# [ABOUT THIS EXERCISE]
In the entries that follow, the lines from the one with "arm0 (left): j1" through the one with "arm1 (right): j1" are the ones to write out, exactly and with both ends included. Nothing else should appear.

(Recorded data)
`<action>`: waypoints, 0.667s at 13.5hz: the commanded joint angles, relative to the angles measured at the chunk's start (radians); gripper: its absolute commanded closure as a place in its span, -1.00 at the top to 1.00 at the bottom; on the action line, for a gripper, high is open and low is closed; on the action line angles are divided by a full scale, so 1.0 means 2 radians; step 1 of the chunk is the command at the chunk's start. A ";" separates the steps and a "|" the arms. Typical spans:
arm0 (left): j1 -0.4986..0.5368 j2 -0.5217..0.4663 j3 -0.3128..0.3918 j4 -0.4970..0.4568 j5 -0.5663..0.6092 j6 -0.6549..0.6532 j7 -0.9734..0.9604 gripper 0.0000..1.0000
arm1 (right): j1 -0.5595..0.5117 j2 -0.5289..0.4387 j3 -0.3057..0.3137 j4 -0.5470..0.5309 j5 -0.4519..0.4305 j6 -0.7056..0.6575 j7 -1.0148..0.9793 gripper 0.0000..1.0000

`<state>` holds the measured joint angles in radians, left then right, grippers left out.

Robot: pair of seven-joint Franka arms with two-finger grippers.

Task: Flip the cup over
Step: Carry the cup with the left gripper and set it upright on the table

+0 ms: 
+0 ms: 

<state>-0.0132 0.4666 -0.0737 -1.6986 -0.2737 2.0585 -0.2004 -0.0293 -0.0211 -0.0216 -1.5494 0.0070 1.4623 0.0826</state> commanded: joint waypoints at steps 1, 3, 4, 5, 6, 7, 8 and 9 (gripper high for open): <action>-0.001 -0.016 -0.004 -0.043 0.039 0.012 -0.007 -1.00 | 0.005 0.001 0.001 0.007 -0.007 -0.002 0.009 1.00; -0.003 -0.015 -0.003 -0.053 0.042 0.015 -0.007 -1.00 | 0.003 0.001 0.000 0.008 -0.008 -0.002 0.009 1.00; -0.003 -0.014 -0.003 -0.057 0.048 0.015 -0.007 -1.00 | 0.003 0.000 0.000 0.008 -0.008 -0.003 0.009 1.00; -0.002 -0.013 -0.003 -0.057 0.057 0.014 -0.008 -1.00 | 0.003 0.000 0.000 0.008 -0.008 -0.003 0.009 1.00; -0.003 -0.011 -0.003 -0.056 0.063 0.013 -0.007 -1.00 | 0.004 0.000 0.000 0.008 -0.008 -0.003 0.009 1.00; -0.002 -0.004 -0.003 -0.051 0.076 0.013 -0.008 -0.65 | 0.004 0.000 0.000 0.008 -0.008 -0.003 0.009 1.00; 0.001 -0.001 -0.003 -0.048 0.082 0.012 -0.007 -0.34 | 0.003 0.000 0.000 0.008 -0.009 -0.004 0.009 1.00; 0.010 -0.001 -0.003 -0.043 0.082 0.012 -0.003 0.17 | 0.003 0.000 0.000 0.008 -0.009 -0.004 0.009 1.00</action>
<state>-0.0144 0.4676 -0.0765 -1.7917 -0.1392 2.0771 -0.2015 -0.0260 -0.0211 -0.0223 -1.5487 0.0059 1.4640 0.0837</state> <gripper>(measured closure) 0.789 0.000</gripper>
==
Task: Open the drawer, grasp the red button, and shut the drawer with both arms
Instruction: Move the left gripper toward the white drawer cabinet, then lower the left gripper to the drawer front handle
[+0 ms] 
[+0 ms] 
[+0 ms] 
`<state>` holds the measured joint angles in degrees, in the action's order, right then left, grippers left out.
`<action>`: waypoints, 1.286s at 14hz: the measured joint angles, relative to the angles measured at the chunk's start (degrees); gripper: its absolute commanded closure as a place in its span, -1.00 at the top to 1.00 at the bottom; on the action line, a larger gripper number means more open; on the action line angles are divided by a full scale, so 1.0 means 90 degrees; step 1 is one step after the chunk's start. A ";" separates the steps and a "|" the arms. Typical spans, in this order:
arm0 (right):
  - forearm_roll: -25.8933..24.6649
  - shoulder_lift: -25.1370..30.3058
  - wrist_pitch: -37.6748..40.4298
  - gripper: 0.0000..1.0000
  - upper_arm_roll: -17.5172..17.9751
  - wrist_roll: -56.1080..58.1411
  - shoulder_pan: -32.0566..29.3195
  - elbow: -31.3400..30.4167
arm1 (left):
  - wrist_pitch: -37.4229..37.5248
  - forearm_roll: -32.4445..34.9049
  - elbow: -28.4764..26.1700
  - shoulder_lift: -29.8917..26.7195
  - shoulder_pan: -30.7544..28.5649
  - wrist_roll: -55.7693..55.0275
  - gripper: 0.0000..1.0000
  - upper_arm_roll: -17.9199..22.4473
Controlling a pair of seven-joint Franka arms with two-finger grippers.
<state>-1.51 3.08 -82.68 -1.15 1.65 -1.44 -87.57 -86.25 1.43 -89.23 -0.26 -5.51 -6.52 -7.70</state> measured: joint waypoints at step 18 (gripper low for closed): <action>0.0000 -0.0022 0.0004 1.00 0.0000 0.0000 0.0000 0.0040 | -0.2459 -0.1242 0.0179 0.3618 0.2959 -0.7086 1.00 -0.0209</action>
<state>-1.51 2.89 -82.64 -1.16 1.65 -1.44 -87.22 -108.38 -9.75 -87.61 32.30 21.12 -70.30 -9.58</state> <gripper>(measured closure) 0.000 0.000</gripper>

# [REPLY]
arm0 (left): j1 -0.4986..0.5368 j2 -0.5217..0.4663 j3 -0.3128..0.3918 j4 -0.4970..0.4568 j5 -0.5663..0.6092 j6 -0.6549..0.6532 j7 -0.9734..0.9604 gripper 0.0000..1.0000
arm1 (right): j1 -0.5595..0.5117 j2 -0.5289..0.4387 j3 -0.3057..0.3137 j4 -0.5470..0.5309 j5 -0.4519..0.4305 j6 -0.7056..0.6575 j7 -1.0148..0.9793 gripper 0.0000..1.0000

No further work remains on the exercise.